Chronic pain, the major presenting symptom of SCD, is complex, poorly understood, and the leading reason for hospitalizations and emergency department visits [39]. The pain is unrelenting, unpredictable, and different for each individual [40]. Daily experiences differ from prior experiences and become the focus throughout the individual’s life, thus negatively affecting one’s quality of life (QOL) [41, 42]. Recent research suggests that patients with SCD have more pain than was previously reported, have constant pain most days, self-manage the pain at home, and report increased pain despite opioids for analgesia. The pain often intensifies and necessitates healthcare utilization such as emergency room visits [39, 42]. The pain, at times, reflects a combination of chronic pain as a basal event with superimposed escalations of acute pain. Hence, the pain may be similar in type, location, or quality to usual chronic pain, but the severity is increased [43]. Individuals with SCD report experiential knowledge of being able to distinguish the pain type and can differentiate pain related to chronic everyday SCD pain from nonsickle cell disease-related pain and from chronic pain with increased acute intensity or exacerbation [44].

Published guidelines for the Management for Sickle Cell Disease identify chronic pain as a unique syndrome that occurs after approximately 3-to-6 months [30] after injury. In this guide, however, there is no offered explanation for the heterogeneity (patient-to-patient variation) of chronic pain experience that occurs even among individuals with the same sickle cell genotype. For individuals with SCD, the generic definition of chronic pain that has been used is the same for other disease processes and events and is unclear. The temporal presentation and nomenclature of chronic pain in individuals with SCD does not aptly fit this generic chronic pain description and possibly needs to be revisited and in the future clarified. Varying presentations such as frequency, intensity, and duration of chronic pain of SCD genotype need to be clarified and defined from the perspective of an individual with the illness. This, combined with genetic studies, might reveal some clues about genes that influence SCD chronic pain.

2.3. Genomics and Pain

Even though the pain phenotype represents a subjective perception and is often difficult to measure, there is a need for more quantitative data on chronic pain phenotypes and genomic predisposition. The molecular epidemiologic mechanism of pain can better explain the phenotype. Since pain is no longer attributed solely to neurophysiologic changes, the study of pain must include genomic inquiry [45], which should include genetic contribution to pain itself, pain as a disease, and genetic factors playing a role in variability of pain experiences.

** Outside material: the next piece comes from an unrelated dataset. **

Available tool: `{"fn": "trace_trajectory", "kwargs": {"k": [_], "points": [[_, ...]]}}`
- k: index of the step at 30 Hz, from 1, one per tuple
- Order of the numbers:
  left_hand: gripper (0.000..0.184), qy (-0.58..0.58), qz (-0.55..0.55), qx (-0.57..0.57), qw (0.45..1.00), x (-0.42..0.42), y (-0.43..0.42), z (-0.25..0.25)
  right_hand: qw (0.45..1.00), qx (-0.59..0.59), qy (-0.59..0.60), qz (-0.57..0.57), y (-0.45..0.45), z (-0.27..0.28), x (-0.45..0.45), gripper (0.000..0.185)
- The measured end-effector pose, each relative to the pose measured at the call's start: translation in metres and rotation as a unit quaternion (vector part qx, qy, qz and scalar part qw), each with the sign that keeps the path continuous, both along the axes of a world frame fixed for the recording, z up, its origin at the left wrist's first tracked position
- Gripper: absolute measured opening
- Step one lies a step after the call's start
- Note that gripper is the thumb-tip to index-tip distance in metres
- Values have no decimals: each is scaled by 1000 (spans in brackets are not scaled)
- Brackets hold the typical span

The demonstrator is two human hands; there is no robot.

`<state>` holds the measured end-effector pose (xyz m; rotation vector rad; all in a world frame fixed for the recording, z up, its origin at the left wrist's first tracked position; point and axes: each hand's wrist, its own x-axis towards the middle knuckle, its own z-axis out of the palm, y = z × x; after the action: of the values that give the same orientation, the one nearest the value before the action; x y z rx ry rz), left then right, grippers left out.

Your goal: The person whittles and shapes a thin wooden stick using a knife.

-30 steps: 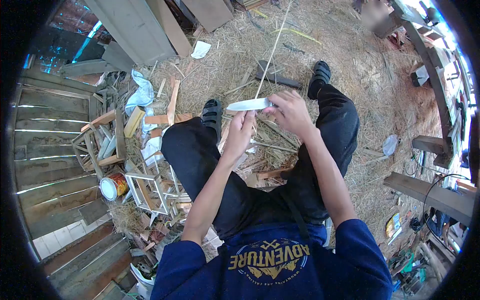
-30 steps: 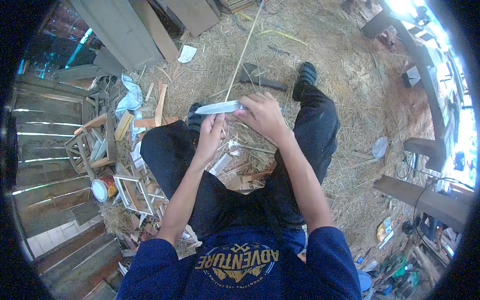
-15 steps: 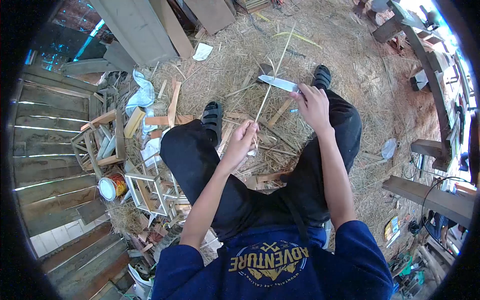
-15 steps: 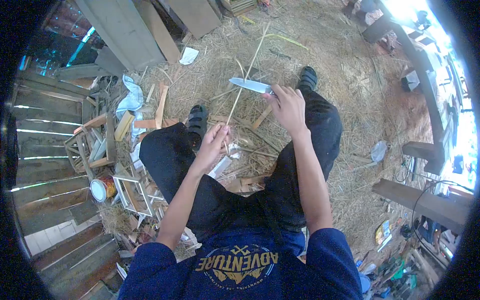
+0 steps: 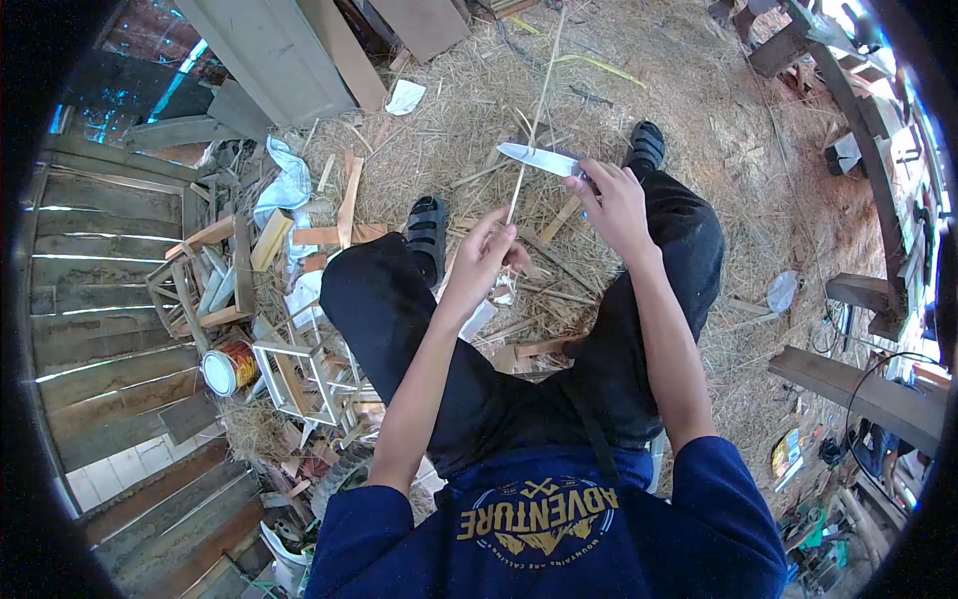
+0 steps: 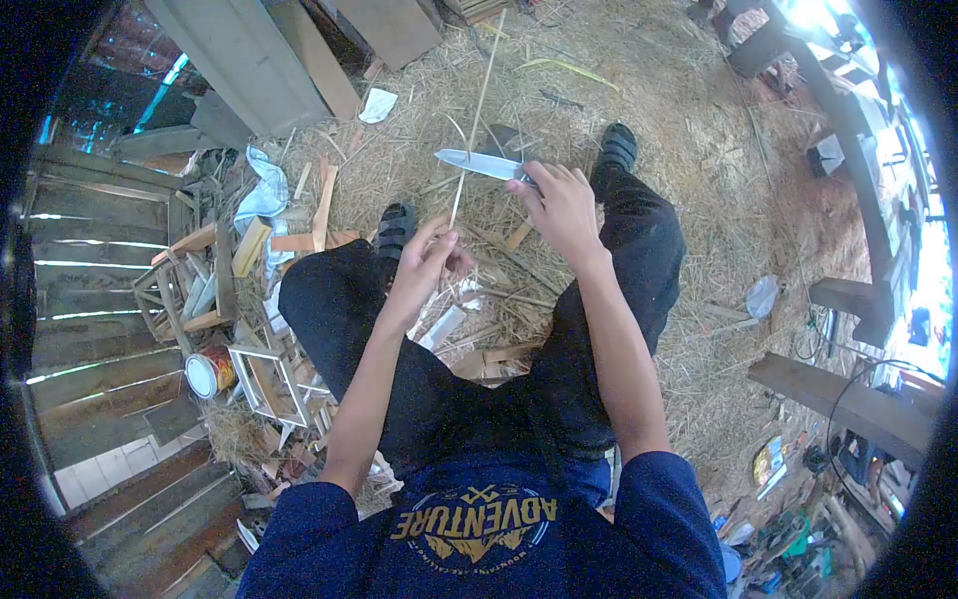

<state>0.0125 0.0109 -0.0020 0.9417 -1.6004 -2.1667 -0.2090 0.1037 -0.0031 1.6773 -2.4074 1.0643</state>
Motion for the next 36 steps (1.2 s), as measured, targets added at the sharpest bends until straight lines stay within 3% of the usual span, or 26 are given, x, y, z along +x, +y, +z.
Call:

Evolving information on pain protective genes has implicated genetic predisposition to chronic pain. With such emerging discoveries on pain genetics, clinical practice might have better or more poignant tools to help direct and predict care of those with chronic pain. This burgeoning body of pain genetic research suggests that variability in the gene loci contributes to individual experiences in pain sensitivity [46, 47]. Even in multifactorial pain syndromes, there is substantial heritability [16]. Two major approaches to conducting pain genetics research are genome wide association studies (GWAS) and cadidte gene studies where specific mutations (polymorphisms or single nucleotide polymorphisms [SNPs]) in candidate genes have already been identified. The candidate gene approach is hypothesis driven and targeted to specific pre-examined SNPs. Conversely GWAS are not hypothesis driven and tend to be untargeted and spread across the whole genome [48].

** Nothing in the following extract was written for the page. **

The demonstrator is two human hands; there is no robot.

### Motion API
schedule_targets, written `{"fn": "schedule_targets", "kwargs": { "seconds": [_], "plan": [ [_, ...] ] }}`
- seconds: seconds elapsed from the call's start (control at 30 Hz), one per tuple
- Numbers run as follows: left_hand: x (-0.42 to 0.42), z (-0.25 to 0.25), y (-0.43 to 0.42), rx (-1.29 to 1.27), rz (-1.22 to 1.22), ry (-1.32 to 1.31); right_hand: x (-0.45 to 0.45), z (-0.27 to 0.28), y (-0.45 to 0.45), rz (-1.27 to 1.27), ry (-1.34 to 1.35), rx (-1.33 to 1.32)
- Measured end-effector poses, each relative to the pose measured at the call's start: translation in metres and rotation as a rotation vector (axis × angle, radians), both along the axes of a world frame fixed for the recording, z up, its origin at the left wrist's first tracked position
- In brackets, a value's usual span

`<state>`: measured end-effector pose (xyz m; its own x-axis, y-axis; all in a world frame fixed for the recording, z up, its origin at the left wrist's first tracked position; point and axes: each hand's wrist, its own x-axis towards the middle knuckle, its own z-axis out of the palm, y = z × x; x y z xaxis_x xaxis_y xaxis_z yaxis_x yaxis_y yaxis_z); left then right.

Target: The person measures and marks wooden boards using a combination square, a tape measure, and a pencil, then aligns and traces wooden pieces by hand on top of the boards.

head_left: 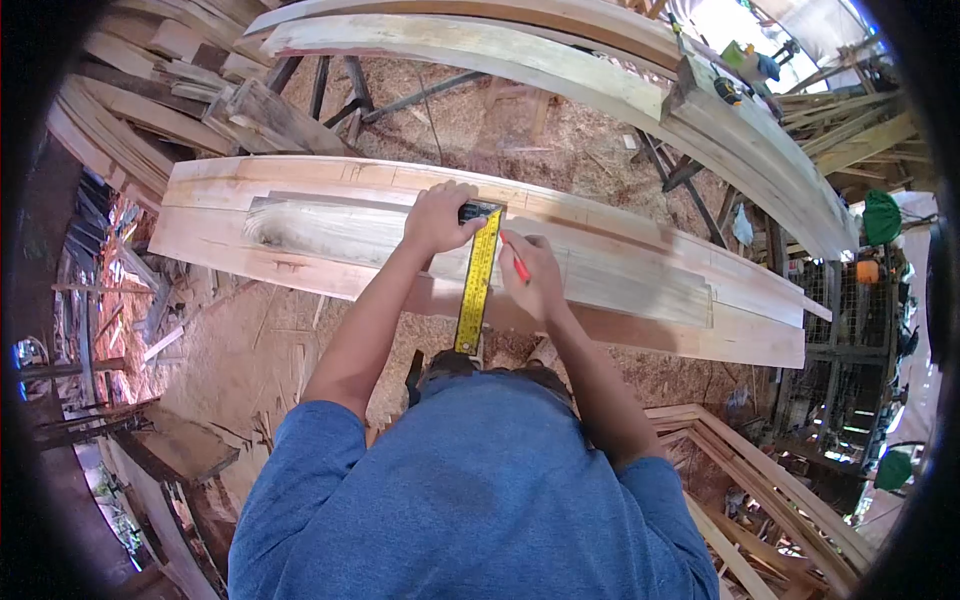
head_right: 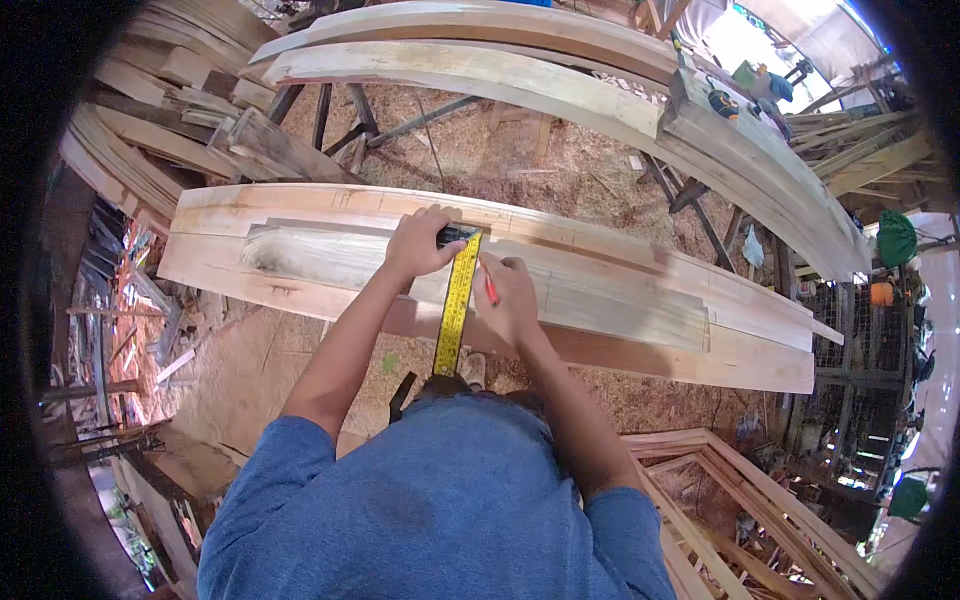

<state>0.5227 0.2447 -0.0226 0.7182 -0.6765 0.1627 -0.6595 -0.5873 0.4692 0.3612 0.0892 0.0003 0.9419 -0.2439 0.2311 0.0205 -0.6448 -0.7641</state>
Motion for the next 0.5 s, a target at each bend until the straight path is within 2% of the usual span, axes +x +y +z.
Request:
{"fn": "schedule_targets", "kwargs": {
  "seconds": [0.1, 0.2, 0.3, 0.4, 0.5],
  "plan": [
    [0.002, -0.005, 0.001, 0.005, -0.008, -0.020, -0.025, 0.013, 0.013, 0.072, 0.003, -0.155],
    [0.003, -0.008, 0.000, 0.011, 0.001, -0.031, -0.012, 0.010, 0.011, 0.045, -0.023, -0.197],
    [0.000, -0.007, 0.001, -0.007, -0.020, -0.023, -0.003, 0.011, 0.006, 0.038, 0.045, -0.130],
    [0.004, -0.007, 0.001, -0.045, -0.019, -0.042, -0.031, 0.004, 0.023, 0.054, 0.027, -0.220],
    [0.003, -0.014, 0.002, -0.052, -0.011, -0.050, -0.019, 0.001, 0.015, 0.040, -0.019, -0.169]
  ]
}}
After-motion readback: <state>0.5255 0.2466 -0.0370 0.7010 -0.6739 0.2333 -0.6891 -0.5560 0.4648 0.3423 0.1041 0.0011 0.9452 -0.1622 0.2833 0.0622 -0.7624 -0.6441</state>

Pain genetics research helps to explain chronic pain mechanisms and genomic variability in individuals’ susceptibility to chronic pain disorders. Genetic variables associated with chronic pain may help to clarify pathophysiologic mechanisms and help to identify patients who are at risk for developing chronic pain and other complications [49]. The long-term promissory outcome includes personalization of pain treatment in response to individual genomic structure.

2.3.1. A Pain Protective Gene: GCH1

In order to understand the potential value of examining the relationship of genetics with SCD, examining the research related to guanosine triphosphate cyclohydrolase (GCHI) gene can provide some beginning insight. Emerging genetic research has identified single nucleotide polymorphism (SNP) variations (mutations) in pain protective genes that contribute to protection or minimization against chronic pain [5053] and individual differences in pain sensitivity. These relationships have not been examined in African Americans (AA) or in those with SCD and may contribute to understanding of this complex condition.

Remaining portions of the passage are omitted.